##### PROVIDED RECORDS #####

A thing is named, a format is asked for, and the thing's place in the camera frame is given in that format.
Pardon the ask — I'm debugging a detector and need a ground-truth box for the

#####
##### PROVIDED RECORDS #####

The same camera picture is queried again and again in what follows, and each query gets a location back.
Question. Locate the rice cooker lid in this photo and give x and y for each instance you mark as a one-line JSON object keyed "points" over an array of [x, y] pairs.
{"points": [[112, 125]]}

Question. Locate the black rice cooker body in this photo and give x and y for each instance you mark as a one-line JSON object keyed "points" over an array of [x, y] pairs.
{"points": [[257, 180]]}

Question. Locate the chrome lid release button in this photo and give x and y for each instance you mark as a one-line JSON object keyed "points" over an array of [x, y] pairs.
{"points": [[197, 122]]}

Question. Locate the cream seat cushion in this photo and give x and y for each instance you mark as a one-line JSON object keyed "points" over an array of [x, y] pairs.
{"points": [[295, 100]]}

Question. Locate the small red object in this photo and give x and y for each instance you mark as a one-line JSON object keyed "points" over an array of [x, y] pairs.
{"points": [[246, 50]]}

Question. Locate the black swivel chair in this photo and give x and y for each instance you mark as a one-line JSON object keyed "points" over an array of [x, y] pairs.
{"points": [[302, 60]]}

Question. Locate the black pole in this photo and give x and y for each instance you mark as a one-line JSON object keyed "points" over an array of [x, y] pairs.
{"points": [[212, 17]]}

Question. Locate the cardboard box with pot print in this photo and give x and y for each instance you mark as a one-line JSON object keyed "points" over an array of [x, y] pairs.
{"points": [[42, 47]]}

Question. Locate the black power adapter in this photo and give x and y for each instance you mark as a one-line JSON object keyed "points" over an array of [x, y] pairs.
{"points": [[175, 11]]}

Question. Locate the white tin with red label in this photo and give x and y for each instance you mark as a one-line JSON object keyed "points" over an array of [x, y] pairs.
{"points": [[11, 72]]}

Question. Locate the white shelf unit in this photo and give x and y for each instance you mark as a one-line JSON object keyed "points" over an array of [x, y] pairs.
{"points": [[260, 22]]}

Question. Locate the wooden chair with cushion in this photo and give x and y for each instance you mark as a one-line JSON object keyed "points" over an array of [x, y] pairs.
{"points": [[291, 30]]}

#####
##### PROVIDED RECORDS #####

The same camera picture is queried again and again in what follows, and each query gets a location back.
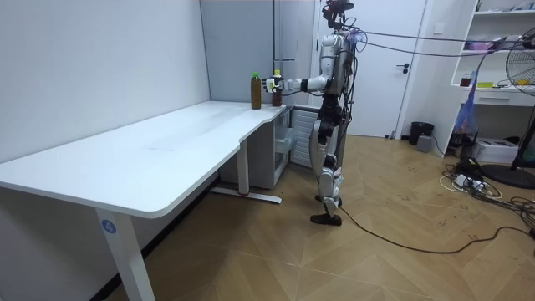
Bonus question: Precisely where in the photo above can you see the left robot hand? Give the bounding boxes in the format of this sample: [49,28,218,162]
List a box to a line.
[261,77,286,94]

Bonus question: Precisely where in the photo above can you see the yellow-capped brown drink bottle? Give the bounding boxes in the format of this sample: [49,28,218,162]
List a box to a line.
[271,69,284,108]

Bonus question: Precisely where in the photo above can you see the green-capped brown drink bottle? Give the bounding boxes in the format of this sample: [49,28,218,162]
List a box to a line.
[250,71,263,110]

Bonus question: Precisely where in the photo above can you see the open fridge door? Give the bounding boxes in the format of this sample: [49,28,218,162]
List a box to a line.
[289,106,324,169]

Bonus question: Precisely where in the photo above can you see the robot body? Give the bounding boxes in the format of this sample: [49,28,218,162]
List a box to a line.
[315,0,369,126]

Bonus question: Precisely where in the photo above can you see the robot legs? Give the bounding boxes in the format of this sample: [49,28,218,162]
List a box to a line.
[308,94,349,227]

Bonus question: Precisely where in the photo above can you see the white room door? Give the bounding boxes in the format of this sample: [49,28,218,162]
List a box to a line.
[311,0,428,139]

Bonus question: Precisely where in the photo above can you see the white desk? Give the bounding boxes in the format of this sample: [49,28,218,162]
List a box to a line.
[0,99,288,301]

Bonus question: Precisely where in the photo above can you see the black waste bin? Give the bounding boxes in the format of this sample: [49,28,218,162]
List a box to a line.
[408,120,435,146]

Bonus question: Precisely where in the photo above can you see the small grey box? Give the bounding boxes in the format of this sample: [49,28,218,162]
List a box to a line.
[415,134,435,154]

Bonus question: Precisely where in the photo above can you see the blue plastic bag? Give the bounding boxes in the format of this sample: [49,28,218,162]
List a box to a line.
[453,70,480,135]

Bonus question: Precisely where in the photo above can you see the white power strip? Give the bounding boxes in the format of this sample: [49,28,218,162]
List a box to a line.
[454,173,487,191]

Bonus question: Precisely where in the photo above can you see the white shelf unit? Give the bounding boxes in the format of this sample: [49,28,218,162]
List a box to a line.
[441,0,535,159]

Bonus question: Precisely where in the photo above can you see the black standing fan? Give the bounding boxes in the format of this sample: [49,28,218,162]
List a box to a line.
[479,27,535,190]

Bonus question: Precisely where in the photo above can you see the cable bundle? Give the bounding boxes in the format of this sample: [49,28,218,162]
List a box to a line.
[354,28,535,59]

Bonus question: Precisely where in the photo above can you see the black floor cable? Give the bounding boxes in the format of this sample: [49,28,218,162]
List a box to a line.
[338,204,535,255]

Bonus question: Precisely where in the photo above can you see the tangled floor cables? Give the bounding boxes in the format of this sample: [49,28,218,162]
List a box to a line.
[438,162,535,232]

#####

- EXERCISE DETAILS
Looking at the data above, return every line from the one with "A thing is named, a" down to the one with "Pardon the ask", exactly and inclusively.

- EXERCISE SOLUTION
A thing is named, a format is asked for, and the thing's place in the camera frame is given in that format.
Pardon the ask — I'm debugging a detector and need a ground-truth box for the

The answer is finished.